Opini

Gen Z dan Perjuangan Menegakkan Islam Kaffah

89

Oleh : Yumna Karima

Pemuda menjadi salah satu bagian terpenting bagi suatu peradaban. Ditangan merekalah nasib peradaban tersebut akan ditentukan. Semangat yang tinggi, kekuatan fisik yang mumpuni hingga daya pikir kritis sebagai potensi yang menjadi bekal utama mereka dalam membangun peradaban yang gemilang.

Gen Z adalah sebutan pemuda di era sekarang, yakni mereka yang lahir dalam rentang tahun 1997-2015. Generasi ini juga dikenal dengan “digital natives” atau mereka yang tumbuh di dunia digital yang canggih sejak dini. Tak heran, semua aktivitas Gen Z tidak terlepas dari kecanggihan teknologi khususnya yang berkaitan dengan jejaring internet seperti komunikasi, belanja, seminar, dan lain sebagainya.

Namun, kondisi tersebut membuat Gen Z mengalami ketergantungan dengan segala kemudahan dan kenyamanan yang ditawarkannya. Sosial media sebagai bagian dari perkembangan teknologi juga menjadi sasaran bagi Gen Z untuk menghabiskan waktunya. Belum lagi informasi yang beredar di sosial media membentuk Gen Z yang bermental lemah, FOMO, dan kerap kali membandingkan kehidupan mereka dengan orang-orang yang dianggap lebih beruntung sehingga membuat mereka tidak bersyukur dan malah insecure.

Selain itu, Gen Z dikatakan sebagai generasi paling menderita karena dihadapkan dengan beragam persoalan, seperti biaya pendidikan yang mahal, dimana mereka menjadi korban komersialisasi pendidikan khususnya tingkat perguruan tinggi. Tidak sedikit ditemui mahasiswa yang kuliah sambil bekerja demi bisa menabung untuk membayar UKT dan menyelesaikan pendidikannya.
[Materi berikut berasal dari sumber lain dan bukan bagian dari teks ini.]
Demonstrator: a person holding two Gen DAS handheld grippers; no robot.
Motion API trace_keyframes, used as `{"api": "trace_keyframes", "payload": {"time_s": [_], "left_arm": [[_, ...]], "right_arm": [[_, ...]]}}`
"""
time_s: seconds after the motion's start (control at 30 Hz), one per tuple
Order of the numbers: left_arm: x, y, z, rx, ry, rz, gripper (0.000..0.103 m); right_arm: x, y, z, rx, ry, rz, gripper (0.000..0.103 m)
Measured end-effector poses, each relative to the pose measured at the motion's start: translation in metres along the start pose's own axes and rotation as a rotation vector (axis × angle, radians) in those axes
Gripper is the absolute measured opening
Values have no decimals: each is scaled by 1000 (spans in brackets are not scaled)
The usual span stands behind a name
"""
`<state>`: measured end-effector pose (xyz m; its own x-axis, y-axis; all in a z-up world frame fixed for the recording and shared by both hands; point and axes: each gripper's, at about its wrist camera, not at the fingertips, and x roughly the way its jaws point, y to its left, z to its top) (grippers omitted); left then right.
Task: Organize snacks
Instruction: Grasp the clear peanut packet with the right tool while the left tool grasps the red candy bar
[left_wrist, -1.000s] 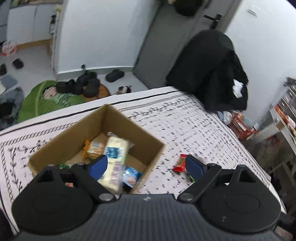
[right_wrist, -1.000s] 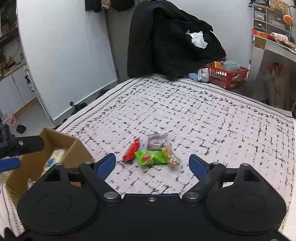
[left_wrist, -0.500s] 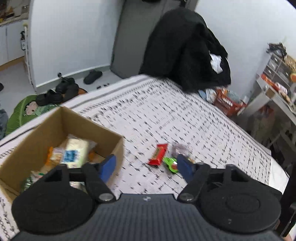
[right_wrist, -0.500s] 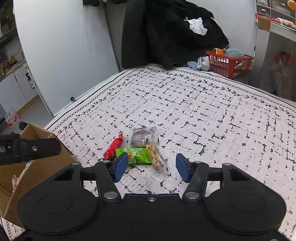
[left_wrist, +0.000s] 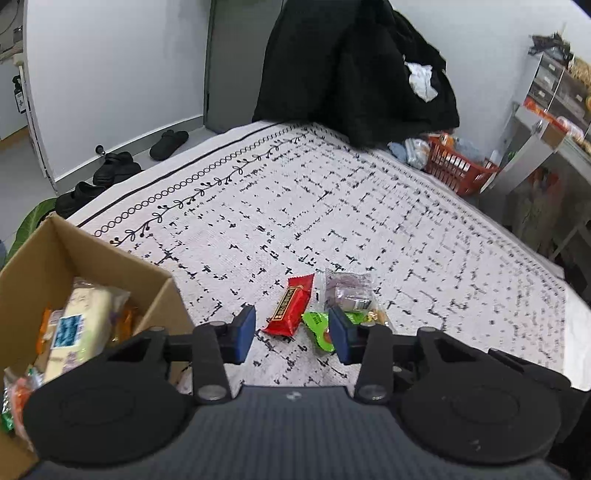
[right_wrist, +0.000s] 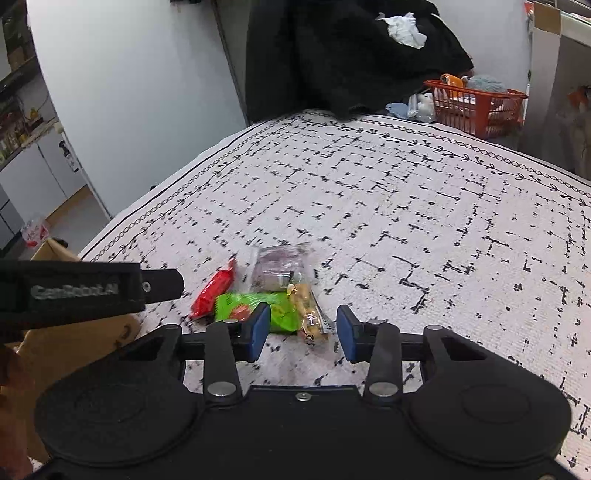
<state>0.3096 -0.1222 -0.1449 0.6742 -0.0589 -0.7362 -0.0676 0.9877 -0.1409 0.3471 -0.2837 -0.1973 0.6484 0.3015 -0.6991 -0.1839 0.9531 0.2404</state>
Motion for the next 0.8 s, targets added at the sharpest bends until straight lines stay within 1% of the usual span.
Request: {"api": "trace_keyframes", "payload": {"time_s": [0.1,0.2,0.27,0.47,0.7,0.8], "left_arm": [[14,-4,0,12,7,18,35],[29,-7,-1,17,23,19,35],[39,-8,-2,22,36,25,35],[61,-8,-4,33,61,46,35],[80,-8,-6,43,67,76,35],[85,-5,-8,33,77,73,35]], "right_arm": [[5,-5,-1,26,14,24,34],[9,-3,-3,13,24,33,32],[10,-3,-4,8,26,37,22],[7,-9,-5,41,22,45,21],[-1,-12,-5,62,1,49,21],[-5,-14,-5,72,-10,57,21]]}}
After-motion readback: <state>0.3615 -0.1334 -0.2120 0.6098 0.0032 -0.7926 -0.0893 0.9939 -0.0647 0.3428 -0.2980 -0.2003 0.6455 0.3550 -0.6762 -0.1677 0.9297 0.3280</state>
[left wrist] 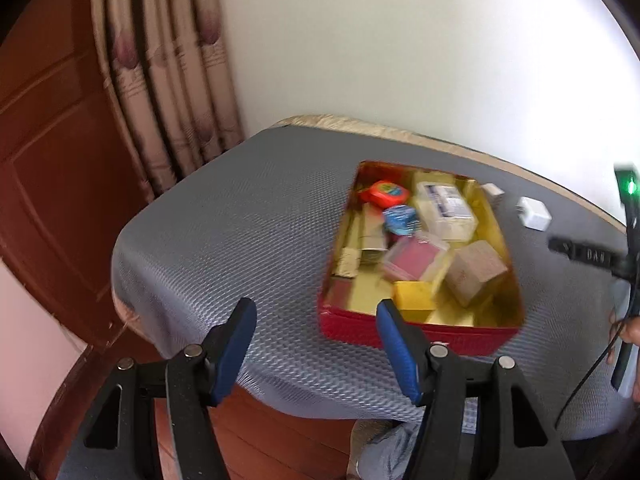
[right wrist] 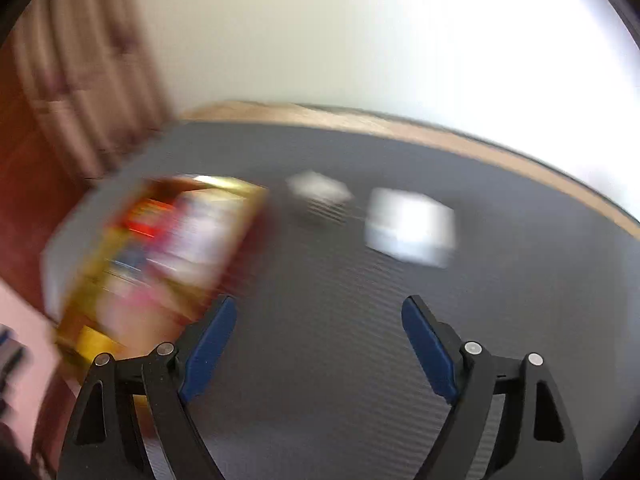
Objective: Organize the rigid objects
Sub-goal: 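Release the keychain into the tin and move the right gripper toward the white charger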
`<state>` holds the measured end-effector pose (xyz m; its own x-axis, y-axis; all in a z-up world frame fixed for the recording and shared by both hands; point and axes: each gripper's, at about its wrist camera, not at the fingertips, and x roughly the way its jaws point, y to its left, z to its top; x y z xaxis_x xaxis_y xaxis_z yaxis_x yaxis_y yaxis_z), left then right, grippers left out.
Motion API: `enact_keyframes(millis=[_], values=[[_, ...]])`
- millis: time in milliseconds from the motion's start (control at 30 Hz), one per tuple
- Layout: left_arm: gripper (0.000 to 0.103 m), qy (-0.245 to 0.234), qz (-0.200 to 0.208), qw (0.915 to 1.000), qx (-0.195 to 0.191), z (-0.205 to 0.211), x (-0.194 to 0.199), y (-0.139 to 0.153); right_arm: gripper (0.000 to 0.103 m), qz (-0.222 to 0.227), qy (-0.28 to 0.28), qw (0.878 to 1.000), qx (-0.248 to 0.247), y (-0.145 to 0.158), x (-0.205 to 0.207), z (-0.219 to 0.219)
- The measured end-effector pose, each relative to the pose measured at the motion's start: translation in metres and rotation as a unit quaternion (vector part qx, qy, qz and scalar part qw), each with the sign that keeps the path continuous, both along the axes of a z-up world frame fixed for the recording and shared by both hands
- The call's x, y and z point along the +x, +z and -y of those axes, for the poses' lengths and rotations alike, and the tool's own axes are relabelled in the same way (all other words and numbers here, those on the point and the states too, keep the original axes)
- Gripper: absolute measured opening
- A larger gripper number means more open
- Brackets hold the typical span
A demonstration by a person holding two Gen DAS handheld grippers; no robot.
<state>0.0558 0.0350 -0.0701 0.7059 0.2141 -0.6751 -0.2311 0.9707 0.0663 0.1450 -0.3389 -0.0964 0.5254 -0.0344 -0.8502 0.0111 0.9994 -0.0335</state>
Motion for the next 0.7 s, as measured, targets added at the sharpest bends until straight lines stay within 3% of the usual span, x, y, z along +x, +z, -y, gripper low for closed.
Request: enact_keyframes(millis=[100, 200, 333, 467, 567, 700], values=[[0.064, -0.034, 0.017, 0.9991, 0.015, 0.017, -0.004, 0.008, 0.083, -0.013, -0.073, 0.996, -0.052, -0.009, -0.015, 0.072], [0.064, -0.073, 0.04, 0.9958, 0.04, 0.041, -0.003, 0.024, 0.083, -0.01, -0.127, 0.989, -0.071, -0.008, -0.03, 0.126], [0.065, -0.124, 0.048, 0.9906, 0.032, 0.067, 0.027, 0.049, 0.084, 0.0, -0.168, 0.983, -0.08, -0.006, -0.041, 0.165], [0.065, -0.195, 0.018, 0.9806, 0.008, 0.098, 0.084, 0.062, 0.087, 0.008, -0.185, 0.981, -0.057, -0.01, -0.048, 0.176], [0.065, -0.26, 0.009, 0.965, 0.028, 0.13, 0.13, 0.063, 0.097, 0.025, -0.182, 0.982, -0.046, -0.005, -0.051, 0.177], [0.065, -0.349, -0.019, 0.9329, 0.087, 0.172, 0.192, 0.045, 0.097, 0.024, -0.182, 0.983, -0.013, -0.005, -0.053, 0.185]])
Gen Z juga menghadapi persaingan yang begitu keras dalam hal mendapatkan pekerjaan. Peluang kerja yang tersedia nyatanya tidak mampu menyerap semua tenaga kerja yang ada sehingga banyak dari kalangan Gen Z masih menjadi pengangguran.

Menjadi hal yang miris melihat fakta bahwa Gen Z sebagai kalangan pemuda yang memiliki potensi besar dalam membangun peradaban malah menjadi korban sistem sekuler-kapitalis hari ini. Dimana aturan kehidupan dipisahkan dengan aturan agama. Padahal, aturan agama Islam merupakan seperangkat aturan yang tidak hanya berisi perihal tata cara beribadah, tetapi mencakup seluruh lini kehidupan baik yang berkaitan dengan Allah, dengan alam sekitar dan sesama manusia, serta yang berkaitan dengan diri manusia itu sendiri.

Pemisahan agama dari kehidupan di sistem saat ini menjauhkan pemuda dari pemahaman Islam yang benar. Kehidupan liberal yang dijalani para pemuda membuat mereka terombang-ambing tanpa tujuan dan berakhir pada mental illness bahkan hingga memilih untuk mengakhiri hidupnya. Sebagaimana data WHO yang menyebutkan bahwa kasus tertinggi bundir terjadi dikalangan usia muda (nationalgheographic.grid.id, 31/7/24).